Exercise objective:
Extract the full listing verbatim and drop any pictures from your copy.

Data:

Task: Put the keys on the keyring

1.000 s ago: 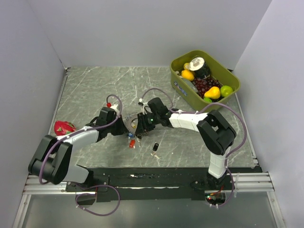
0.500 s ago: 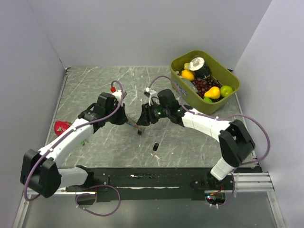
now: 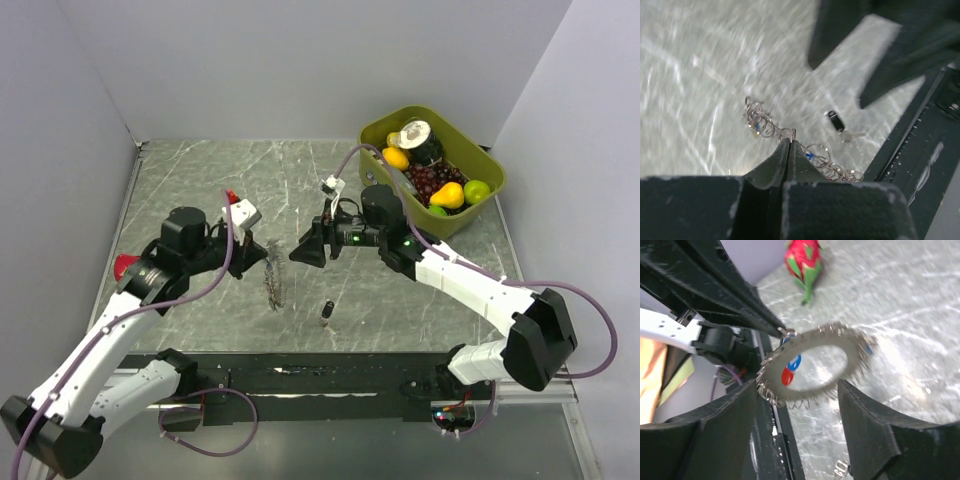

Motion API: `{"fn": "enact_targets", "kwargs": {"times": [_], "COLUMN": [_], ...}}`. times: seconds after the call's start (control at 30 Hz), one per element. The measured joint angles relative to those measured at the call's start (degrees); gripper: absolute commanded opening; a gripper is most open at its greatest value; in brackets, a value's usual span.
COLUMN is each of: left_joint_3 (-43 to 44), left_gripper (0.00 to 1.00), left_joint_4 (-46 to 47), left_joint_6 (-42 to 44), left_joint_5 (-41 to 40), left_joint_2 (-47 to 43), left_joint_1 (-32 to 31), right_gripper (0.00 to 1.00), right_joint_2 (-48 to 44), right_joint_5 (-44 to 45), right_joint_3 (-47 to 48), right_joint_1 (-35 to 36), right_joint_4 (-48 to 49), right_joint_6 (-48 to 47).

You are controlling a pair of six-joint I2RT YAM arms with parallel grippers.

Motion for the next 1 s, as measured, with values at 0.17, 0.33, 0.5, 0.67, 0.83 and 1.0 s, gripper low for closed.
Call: {"fn": "enact_targets", "kwargs": {"times": [0.17, 0.33, 0.5, 0.67, 0.83, 1.0], "left_joint_3": [0.02, 0.02, 0.02, 0.02, 0.02, 0.02], "left_gripper": [0.01, 0.01, 0.01, 0.01, 0.01, 0.01], "left_joint_4": [2.23, 4.28, 5.84, 7.91, 9.25, 9.55], "left_joint_6": [3.28, 3.74, 3.61, 2.89, 2.23, 2.19], "left_joint_5": [8.70, 14.34, 16.46, 18.40, 19.67, 20.50], "left_joint_2": [-2.05, -1.05, -0.85, -0.87, -0.87, -0.87], "left_joint_1": [-0.04, -0.04, -0.04, -0.04, -0.04, -0.04], "right_gripper": [0.63, 0.53, 0.50, 0.49, 0.38, 0.13], "right_joint_2": [-1.77, -2.62, -2.64, -2.64, -2.60, -1.88], "right_joint_5": [-3.10, -5.20, -5.95, -6.14, -5.97, -5.81], "right_joint_3": [-0.02, -0.02, -0.02, -0.15, -0.15, -0.13], "right_joint_1": [0.02, 0.55, 1.81, 2.45, 2.95, 3.15], "right_joint_4": [2.16, 4.17, 4.37, 4.59, 4.57, 4.59], "right_joint_6": [0.28, 0.63, 0.70, 0.72, 0.72, 1.22]}}
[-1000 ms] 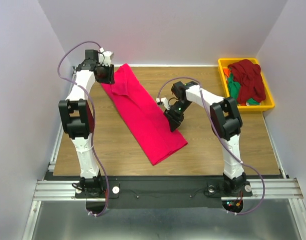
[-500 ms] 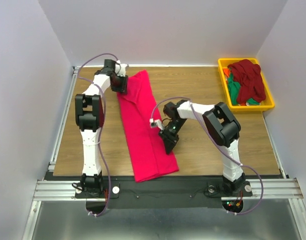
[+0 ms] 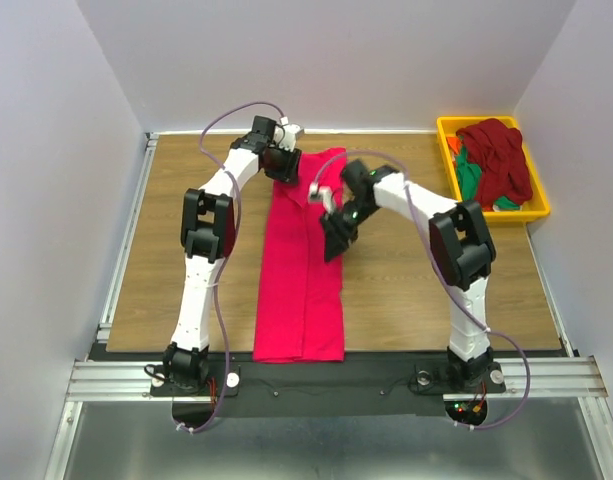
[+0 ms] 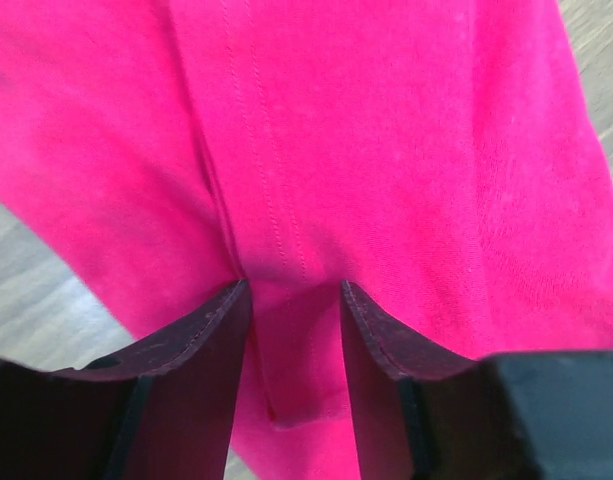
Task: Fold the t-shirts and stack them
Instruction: Fold the tshirt
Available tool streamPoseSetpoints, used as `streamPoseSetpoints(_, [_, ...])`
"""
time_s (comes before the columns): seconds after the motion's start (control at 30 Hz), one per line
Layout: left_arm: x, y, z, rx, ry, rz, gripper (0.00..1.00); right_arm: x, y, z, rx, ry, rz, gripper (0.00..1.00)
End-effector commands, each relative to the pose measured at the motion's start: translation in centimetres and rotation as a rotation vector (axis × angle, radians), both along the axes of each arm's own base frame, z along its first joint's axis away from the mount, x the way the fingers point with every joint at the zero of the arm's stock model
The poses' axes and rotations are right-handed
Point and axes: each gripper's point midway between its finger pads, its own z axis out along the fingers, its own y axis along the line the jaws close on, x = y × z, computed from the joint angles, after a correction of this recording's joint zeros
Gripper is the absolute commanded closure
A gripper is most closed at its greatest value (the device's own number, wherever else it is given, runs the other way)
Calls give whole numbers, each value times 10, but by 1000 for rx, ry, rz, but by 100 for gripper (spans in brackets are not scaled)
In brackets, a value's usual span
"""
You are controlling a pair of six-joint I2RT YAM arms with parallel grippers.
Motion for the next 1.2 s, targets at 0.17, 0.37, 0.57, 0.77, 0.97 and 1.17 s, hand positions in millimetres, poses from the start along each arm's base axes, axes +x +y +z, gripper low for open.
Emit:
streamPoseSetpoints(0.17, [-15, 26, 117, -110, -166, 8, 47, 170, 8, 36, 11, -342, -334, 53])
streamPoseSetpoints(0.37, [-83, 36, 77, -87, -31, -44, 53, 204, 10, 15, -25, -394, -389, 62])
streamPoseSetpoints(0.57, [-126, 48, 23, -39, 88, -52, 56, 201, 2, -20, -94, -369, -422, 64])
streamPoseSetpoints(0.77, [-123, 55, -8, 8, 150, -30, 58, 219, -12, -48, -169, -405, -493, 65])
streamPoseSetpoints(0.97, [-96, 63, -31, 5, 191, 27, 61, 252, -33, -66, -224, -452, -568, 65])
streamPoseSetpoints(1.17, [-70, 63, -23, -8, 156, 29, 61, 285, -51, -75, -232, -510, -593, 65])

Reply:
Task: Put the keys on the keyring

1.000 s ago: 
0.500 s ago: 
now: 

Motion API: `{"fn": "enact_targets", "kwargs": {"times": [_], "COLUMN": [_], ...}}`. times: seconds after the call's start (control at 30 Hz), one per element. The measured joint angles relative to those measured at the call's start (degrees); gripper: absolute commanded opening; a gripper is most open at its greatest value; in brackets, a value's usual span.
COLUMN is each of: left_joint_3 (-43 to 44), left_gripper (0.00 to 1.00), left_joint_4 (-46 to 47), left_joint_6 (-42 to 44), left_joint_5 (-41 to 40), left_joint_2 (-47 to 43), left_joint_1 (-32 to 31), right_gripper (0.00 to 1.00), right_joint_2 (-48 to 44), right_joint_5 (-44 to 45), right_joint_3 (-47 to 48), right_joint_1 (-35 to 36), right_joint_4 (-48 to 49), right_joint_6 (-48 to 47).

You are controlling a pair of six-joint I2RT YAM arms with parallel grippers.

Motion for the next 1 s, as measured, with values at 0.17, 0.33, 0.5, 0.67, 0.83 and 1.0 s, gripper low for closed.
Call: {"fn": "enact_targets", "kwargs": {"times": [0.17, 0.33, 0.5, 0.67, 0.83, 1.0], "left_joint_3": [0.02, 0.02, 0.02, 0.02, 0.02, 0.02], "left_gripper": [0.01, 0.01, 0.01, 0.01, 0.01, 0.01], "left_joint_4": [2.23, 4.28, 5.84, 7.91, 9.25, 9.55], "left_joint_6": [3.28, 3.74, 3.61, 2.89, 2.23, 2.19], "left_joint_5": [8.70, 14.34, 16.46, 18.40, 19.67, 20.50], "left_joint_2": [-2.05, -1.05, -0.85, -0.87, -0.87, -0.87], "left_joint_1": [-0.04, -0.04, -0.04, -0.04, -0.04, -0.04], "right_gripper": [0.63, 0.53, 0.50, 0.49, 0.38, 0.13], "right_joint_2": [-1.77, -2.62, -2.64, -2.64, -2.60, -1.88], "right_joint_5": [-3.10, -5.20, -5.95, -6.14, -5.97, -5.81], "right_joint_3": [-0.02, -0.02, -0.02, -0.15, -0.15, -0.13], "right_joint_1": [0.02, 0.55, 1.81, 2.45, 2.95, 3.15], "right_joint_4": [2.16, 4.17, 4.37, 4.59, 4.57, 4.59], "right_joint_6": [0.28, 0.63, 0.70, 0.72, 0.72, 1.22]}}
[-1000 ms] 
[-500 ms] 
[+0 ms] 
[+0 ms] 
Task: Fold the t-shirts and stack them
Instruction: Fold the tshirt
Available tool streamPoseSetpoints, used as `streamPoseSetpoints(_, [_, ...])`
"""
time_s (comes before the columns): seconds after the motion's start (control at 30 Hz), one per line
Layout: left_arm: x, y, z, rx, ry, rz, gripper (0.00..1.00); right_arm: x, y, z, rx, ry, rz, gripper (0.00..1.00)
End-effector commands, each relative to the pose measured at the motion's start: translation in centimetres and rotation as a rotation vector (axis × angle, radians), both along the axes of each arm's own base frame, z along its first joint's axis away from the mount, x the way the fingers point with every joint at the zero of the arm's stock model
The poses' axes and rotations are right-handed
Point and axes: each gripper's point midway between its finger pads, its own z axis out along the fingers, its own y axis along the line the jaws close on, x = y × z, computed from the joint angles, after a correction of this recording's joint zeros
Gripper is the absolute commanded closure
A gripper is most closed at its greatest value (the device's own number, wherever else it is given, runs the other way)
Calls give whole numbers, each value times 10, but by 1000 for rx, ry, rz, but by 100 for gripper (spans in brackets are not scaled)
In brackets, a value's usual span
"""
You are controlling a pair of six-joint I2RT YAM arms with parallel grippers.
Motion for the next 1.2 s, targets at 0.17, 0.37, 0.57, 0.77, 0.97 and 1.17 s, hand positions in millimetres, poses from the start along each arm's base axes, axes +x +y +z, gripper low for open.
Emit:
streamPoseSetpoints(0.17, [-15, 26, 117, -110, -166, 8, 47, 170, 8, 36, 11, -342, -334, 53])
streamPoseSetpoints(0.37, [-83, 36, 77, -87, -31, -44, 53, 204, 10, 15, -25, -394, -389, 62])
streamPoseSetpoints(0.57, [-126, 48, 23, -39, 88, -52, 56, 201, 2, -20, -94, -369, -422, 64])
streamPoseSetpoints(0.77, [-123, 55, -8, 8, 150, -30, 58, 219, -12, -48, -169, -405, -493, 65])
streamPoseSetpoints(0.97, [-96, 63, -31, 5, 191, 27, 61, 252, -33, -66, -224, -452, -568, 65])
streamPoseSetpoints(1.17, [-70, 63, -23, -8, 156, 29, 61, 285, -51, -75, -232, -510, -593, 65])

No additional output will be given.